[[ Collected material, beginning ]]

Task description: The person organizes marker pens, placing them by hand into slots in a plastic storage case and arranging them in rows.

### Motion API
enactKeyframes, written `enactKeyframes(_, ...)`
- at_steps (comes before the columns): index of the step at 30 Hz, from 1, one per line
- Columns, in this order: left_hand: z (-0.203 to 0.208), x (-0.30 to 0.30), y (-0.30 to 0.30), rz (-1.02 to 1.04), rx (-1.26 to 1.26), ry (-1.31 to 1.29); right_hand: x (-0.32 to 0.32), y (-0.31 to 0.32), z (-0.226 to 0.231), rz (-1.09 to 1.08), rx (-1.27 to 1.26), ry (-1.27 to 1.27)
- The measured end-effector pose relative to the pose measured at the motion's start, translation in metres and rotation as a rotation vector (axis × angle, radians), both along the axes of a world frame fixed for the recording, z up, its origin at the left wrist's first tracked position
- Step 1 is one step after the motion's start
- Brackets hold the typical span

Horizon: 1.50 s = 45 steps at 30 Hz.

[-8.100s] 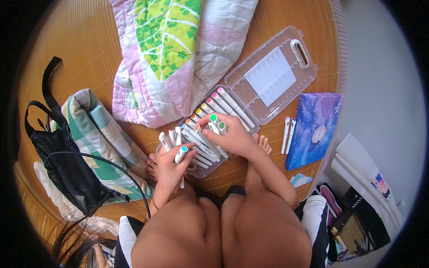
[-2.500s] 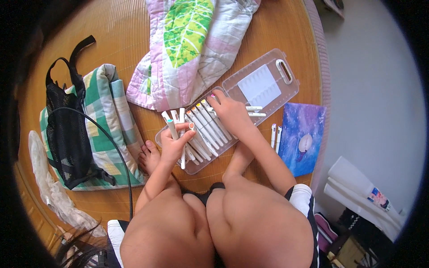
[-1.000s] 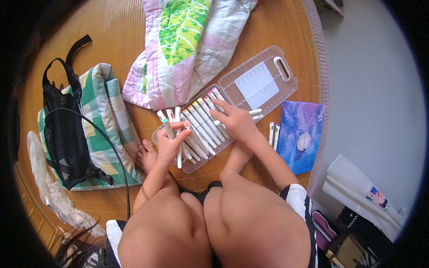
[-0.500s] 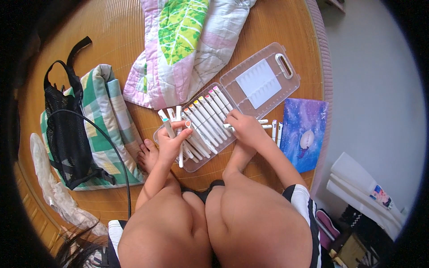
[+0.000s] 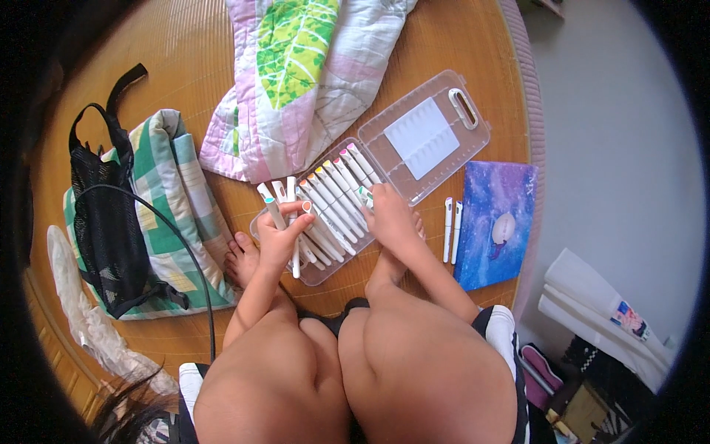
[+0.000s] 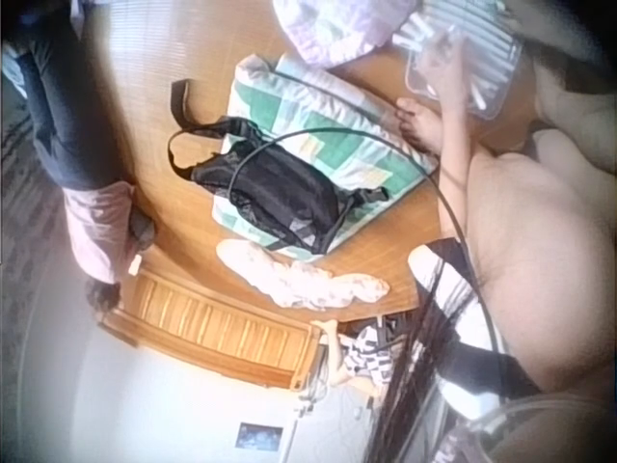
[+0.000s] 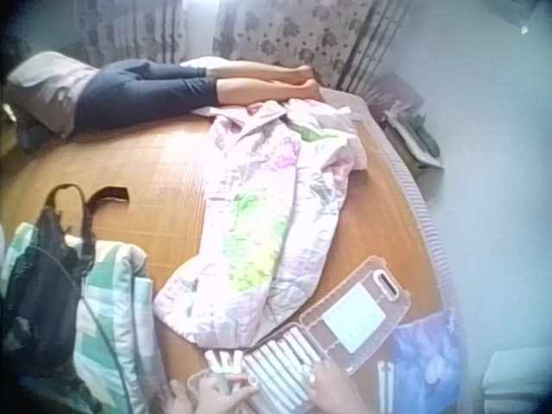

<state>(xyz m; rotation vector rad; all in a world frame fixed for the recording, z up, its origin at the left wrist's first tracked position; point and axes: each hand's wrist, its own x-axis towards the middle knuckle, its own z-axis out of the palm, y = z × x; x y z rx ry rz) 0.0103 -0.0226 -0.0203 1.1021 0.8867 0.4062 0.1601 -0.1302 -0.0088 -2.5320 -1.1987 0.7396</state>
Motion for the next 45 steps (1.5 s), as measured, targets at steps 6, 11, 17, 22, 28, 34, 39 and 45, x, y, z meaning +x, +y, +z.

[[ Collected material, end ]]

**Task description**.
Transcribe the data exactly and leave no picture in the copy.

**Expected answer**.
Task description: The person organizes marker pens, placing them by hand into slots in a plastic storage case and arranging them in rows.

### Motion API
enactKeyframes, written `enactKeyframes(_, ...)`
- at_steps (comes before the columns): index of the step at 30 Hz, from 1, one per line
- Columns, in this order: left_hand: z (-0.203 to 0.208), x (-0.30 to 0.30), y (-0.30 to 0.30), rz (-1.02 to 1.04), rx (-1.26 to 1.26), ry (-1.31 to 1.29); right_hand: x (-0.32 to 0.32), y (-0.31 to 0.32), z (-0.226 to 0.231), rz (-1.09 to 1.08), rx (-1.27 to 1.26), ry (-1.27 to 1.27)
- The measured end-effector pose relative to the pose measured at the motion's start, translation in metres and rotation as a rotation vector (axis × angle, radians), both along the axes of a world frame fixed for the recording, z up, its origin at the left wrist's first tracked position
- Step 1 is one step after the motion's start
- Brackets hold the typical span

Horizon: 1.50 s = 45 steps at 30 Hz.

[-8.100s] 
[-2.500s] 
[-1.000s] 
[-0.500s] 
[+0.000s] 
[+0.000s] 
[+0.000s] 

<state>(xyz m; rotation vector rad; all in a world frame fixed for the recording, z up, its origin at the left wrist's first tracked position; point and axes: each hand's wrist, its own x-axis towards the middle knuckle, its own z-axis out of the palm, y = z × x; x y z rx ry rz) 0.0103 -0.0226 -0.0203 1.1021 0.8867 0.4062 0.1601 -0.1302 -0.0088 -2.5320 -1.1987 0.7396</state>
Motion for the next 45 steps (1.5 s), as measured, targets at steps 6, 11, 17, 22, 28, 34, 39 and 45, x, y, z meaning +x, +y, +z.

The answer to this exercise is complete.